PROBLEM DESCRIPTION —
Only the lines from the start of the data through the line containing "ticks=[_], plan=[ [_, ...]" should be written out, exactly as they are, with both ends included and the pictures left out.

DATA BLOCK —
- - -

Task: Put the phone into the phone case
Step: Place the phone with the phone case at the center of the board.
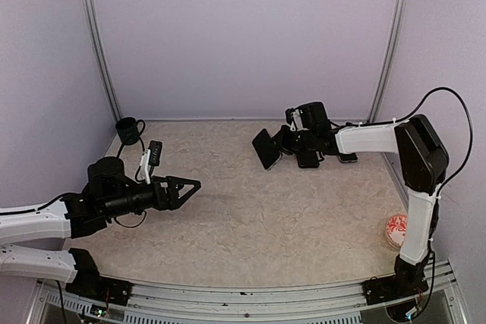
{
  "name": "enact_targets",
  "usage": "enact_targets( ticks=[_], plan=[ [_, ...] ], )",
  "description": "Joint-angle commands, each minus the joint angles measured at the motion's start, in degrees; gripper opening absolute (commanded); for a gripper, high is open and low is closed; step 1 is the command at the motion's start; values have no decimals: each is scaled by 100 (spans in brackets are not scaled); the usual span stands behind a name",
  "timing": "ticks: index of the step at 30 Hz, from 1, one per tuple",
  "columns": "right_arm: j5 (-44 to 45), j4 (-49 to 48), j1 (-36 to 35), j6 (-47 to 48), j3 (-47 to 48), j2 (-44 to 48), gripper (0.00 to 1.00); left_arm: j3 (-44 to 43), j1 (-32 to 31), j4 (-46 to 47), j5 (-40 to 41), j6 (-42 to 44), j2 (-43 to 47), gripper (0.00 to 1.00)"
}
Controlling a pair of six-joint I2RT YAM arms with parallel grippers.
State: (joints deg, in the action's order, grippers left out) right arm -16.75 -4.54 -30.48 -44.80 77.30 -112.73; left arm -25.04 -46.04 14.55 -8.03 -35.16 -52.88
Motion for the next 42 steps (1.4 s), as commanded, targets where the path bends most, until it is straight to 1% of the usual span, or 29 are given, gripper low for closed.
enact_targets(
  ticks=[1, 6, 12, 21, 30, 31, 34, 37, 42],
  plan=[
    [202, -666, 51, -422, 395, -272, 0, 125, 7, 92, 75, -109, 148, 99],
    [640, -561, 60, -510, 812, -703, 0, 150, -19, 127, 87, -140, 182, 99],
    [917, -624, 79, -601, 1193, -1157, 0, 148, -53, 141, 87, -166, 191, 99],
    [906, -975, 95, -838, 1306, -1684, 0, 186, -98, 124, 146, -219, 240, 99],
    [1075, -1029, 112, -973, 1164, -1816, 0, 122, -151, 130, 182, -212, 158, 99],
    [1076, -1024, 112, -984, 1138, -1808, 1, 124, -158, 129, 192, -211, 160, 99],
    [1112, -1005, 112, -988, 1052, -1788, 11, 122, -160, 126, 202, -207, 161, 99],
    [1061, -936, 125, -965, 1043, -1783, 17, 128, -168, 127, 201, -211, 156, 99],
    [948, -944, 130, -961, 1022, -1762, 21, 135, -168, 127, 223, -220, 180, 99]
  ],
)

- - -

OUTPUT OF THE TASK —
Task: Put the phone into the phone case
Step: Place the phone with the phone case at the center of the board.
{
  "name": "enact_targets",
  "usage": "enact_targets( ticks=[_], plan=[ [_, ...] ], )",

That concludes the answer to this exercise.